Does taking minimum preserve density monotonicity? Suppose $X$ and $Y$ are continuous random variables with a joint density function $f_{X,Y}$. Both $X$ and $Y$ are supported on $(0,1)$ and have continuous (can be assumed differentiable) and non-increasing densities $f_X$ and $f_Y$ respectively. $f_X(x)>0$ and $f_Y(x)>0$ for $x\in(0,1)$. Let $M = \min\{X,Y\}$. Is $f_M(t)$, the density of $M$, necessarily non-increasing?
The conclusion is straightforward when $X$ and $Y$ are independent but I do not see how to prove it in the presence of unknown dependence. I could not find a counterexample as well.
Here are a couple of approaches that I tried.

*

*Clearly, the CDF of $M$ can be expressed as
$$F_{M}(t) := \Pr(M\le t)=1 - \int_{t}^1\int_{t}^1f_{X,Y}(x,y)dxdy.$$
Therefore,
$$f_M(t) = \int_t^1f_{X,Y}(t,y)dy+\int_t^1f_{X,Y}(x,t)dx$$
and the derivative is
$$f'_M(t) = \int_t^1\frac{\partial f_{X,Y}(t,y)}{\partial t}dy+\int_t^1\frac{\partial f_{X,Y}(x,t)}{\partial t}dx - 2f_{X,Y}(t,t).$$
I do not see how one can use the monotonicity conditions on the marginal densities to make progress from here.

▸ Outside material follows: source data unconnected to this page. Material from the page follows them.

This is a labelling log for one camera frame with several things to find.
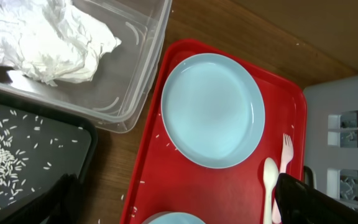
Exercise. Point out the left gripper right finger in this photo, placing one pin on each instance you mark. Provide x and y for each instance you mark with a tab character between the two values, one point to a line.
301	204

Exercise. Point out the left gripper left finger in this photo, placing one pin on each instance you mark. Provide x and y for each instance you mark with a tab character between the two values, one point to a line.
59	205

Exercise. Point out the rice and food scraps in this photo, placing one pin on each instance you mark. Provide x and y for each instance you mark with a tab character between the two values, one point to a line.
35	152

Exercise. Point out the light blue bowl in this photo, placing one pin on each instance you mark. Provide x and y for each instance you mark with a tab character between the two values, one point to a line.
173	218

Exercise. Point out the black food waste tray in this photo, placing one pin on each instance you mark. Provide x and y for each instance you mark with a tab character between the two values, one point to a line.
20	104

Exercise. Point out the grey dishwasher rack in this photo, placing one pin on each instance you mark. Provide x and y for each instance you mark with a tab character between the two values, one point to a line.
331	148

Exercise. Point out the clear plastic waste bin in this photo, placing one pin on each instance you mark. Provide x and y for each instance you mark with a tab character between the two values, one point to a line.
116	95

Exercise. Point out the white plastic spoon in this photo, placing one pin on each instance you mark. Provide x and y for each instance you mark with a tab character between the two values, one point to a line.
270	176

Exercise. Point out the pink plastic fork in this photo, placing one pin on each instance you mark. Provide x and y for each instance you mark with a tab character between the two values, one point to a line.
286	157

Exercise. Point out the red serving tray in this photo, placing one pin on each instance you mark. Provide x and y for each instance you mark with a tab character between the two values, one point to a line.
164	180

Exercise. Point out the light blue plate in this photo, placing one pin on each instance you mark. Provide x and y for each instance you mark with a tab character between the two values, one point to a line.
213	110

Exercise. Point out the crumpled white napkin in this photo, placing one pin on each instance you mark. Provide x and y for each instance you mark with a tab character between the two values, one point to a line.
51	41

*Alternatively, we could write $\Pr(M\le t)$ as
$$\Pr(M\le t) = \Pr(X\le t) +\Pr(Y\le t) - \Pr(\max\{X,Y\}\le t)$$
and consequently
$$f_M(t) = f_X(t)+f_Y(t) - \frac{d}{dt}F_{X,Y}(t,t),$$
where $F_{X,Y}$ is the joint CDF. As far as I understand, for any $X$ and $Y$ we have a bivariate copula function $C(\cdot,\cdot)$ such that $F_{X,Y}(t,t) = C(F_X(t), F_Y(t))$ and therefore
$$f'_M(t) = f'_X(t)(1-C_1)+f'_Y(t)(1-C_2)-(f^2_X(t)C_{11}+2f_X(t)f_Y(t)C_{12}+f^2_Y(t)C_{22}),$$
where $C_1$ is the derivative of $C(\cdot, \cdot)$ with respect to the first argument evaluated at $(F_X(t), F_Y(t))$ and $C_2, C_{11}, C_{12},$ and $C_{22}$ are defined analogously. The first two terms in the equation above are negative but it is not clear how to deal with the rest. I could not find any useful results in the copulas literature.
 A: The answer is no. Indeed, let $X\sim U(0,1)$, where $U(0,1)$ is the uniform distribution on $[0,1]$, and let $Z$ be an independent copy of $X$. Next, let
$$Y:=\frac Z2\,1(X<1/2)+\frac{1+Z}2\,1(X>1/2).$$
So, the distribution of the random point $(X,Y)$ is the half-and-half mixture of the uniform distribution on the square $(0,1/2)^2$ and the uniform distribution on the square $(1/2,1)^2$. That is, the distribution of the random point $(X,Y)$ is the uniform distribution on the union of the "gray" squares $(0,1/2)^2$ and $(1/2,1)^2$, shown here:

Then $Y\sim U(0,1)$. So, the common density of $X$ and $Y$ is nonincreasing on $[0,1]$.
One the other hand, $M=\min(X,Y)$ has the non-monotonic density $g$ on $[0,1]$ such that
$g(m)=2-4m$ for $m\in(0,1/2)$ and $g(m)=4-4m$ for $m\in(1/2,1)$.
Here is the graph of $g$:


The idea of this example is that here, as can be seen from the two-gray-squares picture, the density $g$ of $M$ is close to $0$ in a left neighborhood of $1/2$, which makes the monotonicity of $g$ impossible.

In this example, the pdf of $M$ is bimodal and has one (near-)zero in $(0,1)$. Similarly, for any $n\ge2$, by having $n$ non-overlapping "gray" squares cut in half by the diagonal of the unit square, we can make a saw-like pdf of $M$ with $n$ modes and $n-1$ (near-)zeroes in $(0,1)$.